According to the study, published in the journal Pediatrics, kids who experienced one or more traumatic events in their home life – incarceration of a parent, suicide of someone in the family or violence in the home — also carry the genetic markers that indicate future health problems such as obesity, heart disease and diabetes.

The study's lead author, Tulane professor Stacy Drury, took a closer look at a genetic marker that's been linked with negative health outcomes later in life: the length of a person's telomeres.

Telomeres are DNA elements that cap the ends of chromosomes, and they become shorter when cells divide and age. But shorter telomere lengths have also been associated with stress-related diseases such as obesity, cardiovascular disease and diabetes.

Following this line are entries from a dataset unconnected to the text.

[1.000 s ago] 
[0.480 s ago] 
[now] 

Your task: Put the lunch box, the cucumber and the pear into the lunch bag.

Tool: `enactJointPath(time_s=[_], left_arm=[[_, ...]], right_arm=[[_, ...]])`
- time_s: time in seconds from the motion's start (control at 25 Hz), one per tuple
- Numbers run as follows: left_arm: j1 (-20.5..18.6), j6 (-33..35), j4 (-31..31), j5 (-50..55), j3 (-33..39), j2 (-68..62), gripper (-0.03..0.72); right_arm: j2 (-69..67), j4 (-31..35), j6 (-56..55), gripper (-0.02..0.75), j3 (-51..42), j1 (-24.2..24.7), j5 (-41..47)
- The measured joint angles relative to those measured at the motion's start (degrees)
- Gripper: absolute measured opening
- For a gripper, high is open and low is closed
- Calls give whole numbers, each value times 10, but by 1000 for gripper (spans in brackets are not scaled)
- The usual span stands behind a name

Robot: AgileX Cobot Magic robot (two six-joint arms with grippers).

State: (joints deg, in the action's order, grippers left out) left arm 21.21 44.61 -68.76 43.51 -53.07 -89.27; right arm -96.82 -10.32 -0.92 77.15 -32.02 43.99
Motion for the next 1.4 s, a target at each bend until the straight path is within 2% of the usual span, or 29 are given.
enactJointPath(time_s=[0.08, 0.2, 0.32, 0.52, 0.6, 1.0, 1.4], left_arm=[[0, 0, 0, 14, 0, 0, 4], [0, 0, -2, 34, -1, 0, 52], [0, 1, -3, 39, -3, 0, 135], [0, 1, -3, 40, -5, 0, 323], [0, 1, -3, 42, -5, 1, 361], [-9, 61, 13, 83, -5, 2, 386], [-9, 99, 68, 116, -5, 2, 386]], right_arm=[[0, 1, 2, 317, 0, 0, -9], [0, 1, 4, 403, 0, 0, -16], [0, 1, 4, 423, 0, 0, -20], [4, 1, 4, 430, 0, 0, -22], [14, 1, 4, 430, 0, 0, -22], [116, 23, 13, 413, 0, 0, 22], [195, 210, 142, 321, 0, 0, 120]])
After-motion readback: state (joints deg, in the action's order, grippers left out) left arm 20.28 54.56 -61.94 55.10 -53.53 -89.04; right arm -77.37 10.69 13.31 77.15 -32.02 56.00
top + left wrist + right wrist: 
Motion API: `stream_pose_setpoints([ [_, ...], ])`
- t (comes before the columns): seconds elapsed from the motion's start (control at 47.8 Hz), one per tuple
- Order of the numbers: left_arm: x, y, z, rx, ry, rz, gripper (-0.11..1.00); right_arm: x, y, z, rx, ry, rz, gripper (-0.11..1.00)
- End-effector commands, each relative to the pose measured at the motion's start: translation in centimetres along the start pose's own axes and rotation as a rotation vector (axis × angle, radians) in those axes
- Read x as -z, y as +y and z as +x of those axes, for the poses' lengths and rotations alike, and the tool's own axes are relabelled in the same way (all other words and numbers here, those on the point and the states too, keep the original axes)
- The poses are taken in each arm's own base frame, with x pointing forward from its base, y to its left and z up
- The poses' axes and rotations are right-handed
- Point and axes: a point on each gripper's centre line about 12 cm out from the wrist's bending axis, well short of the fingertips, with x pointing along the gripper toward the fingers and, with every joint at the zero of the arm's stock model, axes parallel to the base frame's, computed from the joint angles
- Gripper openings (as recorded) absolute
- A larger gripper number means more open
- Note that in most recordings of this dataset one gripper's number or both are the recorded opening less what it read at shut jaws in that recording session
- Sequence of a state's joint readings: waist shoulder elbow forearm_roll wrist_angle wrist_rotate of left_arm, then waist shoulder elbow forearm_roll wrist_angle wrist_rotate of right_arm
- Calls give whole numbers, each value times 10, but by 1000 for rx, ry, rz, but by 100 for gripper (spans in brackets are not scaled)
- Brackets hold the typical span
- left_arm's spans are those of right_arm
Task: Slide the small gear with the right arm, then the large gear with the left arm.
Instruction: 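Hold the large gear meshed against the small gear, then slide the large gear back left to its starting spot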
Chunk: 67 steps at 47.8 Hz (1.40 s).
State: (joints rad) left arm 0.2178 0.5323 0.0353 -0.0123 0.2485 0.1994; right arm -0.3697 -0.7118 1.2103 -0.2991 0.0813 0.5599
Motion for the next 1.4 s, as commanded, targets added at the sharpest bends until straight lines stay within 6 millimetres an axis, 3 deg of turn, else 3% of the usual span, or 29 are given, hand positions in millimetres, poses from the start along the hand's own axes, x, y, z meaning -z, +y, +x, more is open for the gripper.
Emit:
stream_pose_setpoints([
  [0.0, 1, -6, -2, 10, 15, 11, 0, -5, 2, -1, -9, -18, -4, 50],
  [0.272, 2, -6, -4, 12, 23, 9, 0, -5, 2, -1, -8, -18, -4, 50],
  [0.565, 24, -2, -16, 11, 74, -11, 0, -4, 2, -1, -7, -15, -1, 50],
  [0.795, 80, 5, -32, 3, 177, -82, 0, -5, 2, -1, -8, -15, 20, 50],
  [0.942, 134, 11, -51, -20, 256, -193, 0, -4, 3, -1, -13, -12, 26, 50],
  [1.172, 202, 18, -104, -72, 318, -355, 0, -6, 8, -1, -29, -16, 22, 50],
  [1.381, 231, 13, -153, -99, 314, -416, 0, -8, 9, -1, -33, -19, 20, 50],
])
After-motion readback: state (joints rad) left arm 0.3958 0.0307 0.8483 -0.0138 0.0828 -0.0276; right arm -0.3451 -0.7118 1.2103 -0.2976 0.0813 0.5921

The study surveyed and tested the DNA of 80 kids between the ages of 5 and 15 in New Orleans; those who had experienced more family-related violence at home were found to have shorter telomeres.

"The more adverse childhood events you have when you're little, the greater the risk of pretty much any health condition when you get older," Drury said in an interview. "That's a biological type of scar that happens when you're a kid.”

Researchers aren't sure exactly why there has been an association with telomere length and disease. It could be that they are a genetic harbinger of future health problems.

But Drury said that a crucial finding was that the relationship between stresses at home due to violence and disruption showed up even when they controlled for socioeconomic status.

"The impact of these negative life events ... it's different than poverty; it's not just about socioeconomic status," Drury said. "Traumatic events, if people are exposed to them early in life, can have a biological impact no matter where you are."

There were, however, differences between genders.

There were indications that girls were more affected by family instability than boys. And the higher the child's mother's level of education, the more boys were protected from the negative consequences of family instability, which Drury said might indicate that for some children, the consequences of negative events can be buffered by parent-child interactions.

Of course, more research is needed to determine why these differences appear.

According to Drury, the findings of this study and others that show a relationship between telomere length and "community disorder" (as well as telomere length and early injury to the child, such as prenatal exposure to tobacco) suggests that children may carry the consequences of childhood trauma well into their adulthood.

"We see that the more events that you're exposed to of those three [community, family and direct violence] the greater the impact," she said.